Ana: Then I think, reading on, that her writing process as a pantser must be very different from mine, because she describes frequently writing 5k word segments only to realize they lead her to a dead end. I can honestly say that usually doesn’t happen to me. I usually think at least that far ahead. (For example, when I get an idea that I want to try following, I make a quick flow chart for myself to see if it even leads to any outcome that would help my story.) Pantsing doesn’t have to mean you never think about what you’re doing.

Kate: See, in my head, my stories are a web of connecting events. Some events don’t show up at first, because I don’t yet that I need them, but once I get to the one they should connect to, it becomes obvious. I’ve never written 5K words only to say “This isn’t going anywhere.” (Actually, I should qualify that. During my complete mental funk this year, when I forgot how to write, I did do something like that. Only because I was writing a sequel, and I left too much time in between the two stories. I reread chunks of the first, but missed some stuff that my subconscious mind remembered. And it blocked me once I got so far. Once I clued to the problem, the ‘block’ went away. I know exactly where I’m going with it now.) When I’m on my game, I never run into that problem.

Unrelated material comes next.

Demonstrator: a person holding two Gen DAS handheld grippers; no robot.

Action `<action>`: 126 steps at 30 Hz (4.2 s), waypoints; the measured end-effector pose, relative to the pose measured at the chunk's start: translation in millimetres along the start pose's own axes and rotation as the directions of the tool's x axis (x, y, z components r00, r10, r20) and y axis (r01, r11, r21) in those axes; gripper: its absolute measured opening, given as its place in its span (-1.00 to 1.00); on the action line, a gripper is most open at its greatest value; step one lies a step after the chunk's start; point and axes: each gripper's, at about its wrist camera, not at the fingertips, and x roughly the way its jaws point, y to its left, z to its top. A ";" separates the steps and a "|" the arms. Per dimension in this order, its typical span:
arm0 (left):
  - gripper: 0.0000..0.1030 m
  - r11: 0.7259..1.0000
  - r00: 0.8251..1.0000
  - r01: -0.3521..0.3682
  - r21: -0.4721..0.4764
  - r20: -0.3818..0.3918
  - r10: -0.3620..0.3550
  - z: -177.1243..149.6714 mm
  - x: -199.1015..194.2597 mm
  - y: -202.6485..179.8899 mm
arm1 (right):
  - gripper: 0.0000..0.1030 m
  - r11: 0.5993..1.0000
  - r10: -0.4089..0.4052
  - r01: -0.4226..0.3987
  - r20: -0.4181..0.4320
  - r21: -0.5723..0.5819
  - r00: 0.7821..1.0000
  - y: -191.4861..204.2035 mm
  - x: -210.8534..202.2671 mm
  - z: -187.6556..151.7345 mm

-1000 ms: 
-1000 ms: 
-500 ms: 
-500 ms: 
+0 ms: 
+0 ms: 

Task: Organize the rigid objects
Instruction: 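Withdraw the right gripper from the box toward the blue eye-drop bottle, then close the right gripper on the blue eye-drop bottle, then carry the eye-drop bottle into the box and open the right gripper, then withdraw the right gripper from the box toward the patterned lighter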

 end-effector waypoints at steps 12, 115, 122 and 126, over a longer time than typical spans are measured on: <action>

Zoe: I’ve written 40k, 50k words that haven’t gone anywhere. I’m happy to write even when I have no idea what I’m doing with it. Someday I’ll steal stuff from those manuscripts.

Ana: I have written entire drafts that didn’t go anywhere. But it wasn’t because they led me to dead ends. It was just that by the end of those, I’d come up with a much better story than the one I’d told.

Zoe: Mine were dead ends. 🙂 (Gah, the entire first few drafts of Man Made Murder were dead ends. I kept taking a long running start and ending up in the same unworkable spot.) Once I changed nearly everything—it worked! 😀 😀

Ana: Yay! The next bit I found interesting was her claim that foreshadowing was impossible when pantsing. That doesn’t hold true in my experience. During my first novel I had absolutely no idea what I was doing, but my brain kind of pulled it together in a way that made sense by using seemingly unnecessary details I’d put into the story to tie it up. So when I reread the whole thing there was a lot of unintended foreshadowing.

Kate: I found that weird for her to say. I’m convinced that her definition of pantsing and ours are not the same. If I know a certain scene is coming up, stuff just comes out on the page in earlier scenes. Even my throwaway fantasy already has foreshadowing in the first chapter. It needs tweaking, but the space is there.

Ana: I also had some objections to her saying I didn’t know which POV to use unless I outlined.

Kate: Like you wouldn’t know what the conflict of a scene was, or who had the most to lose before you get into it.

Zoe: Yes, I think she oversells outlines here, and she probably didn’t need to. Outlines do have benefits; you don’t have to make it sound like pantsers can’t do anything to talk people into trying them.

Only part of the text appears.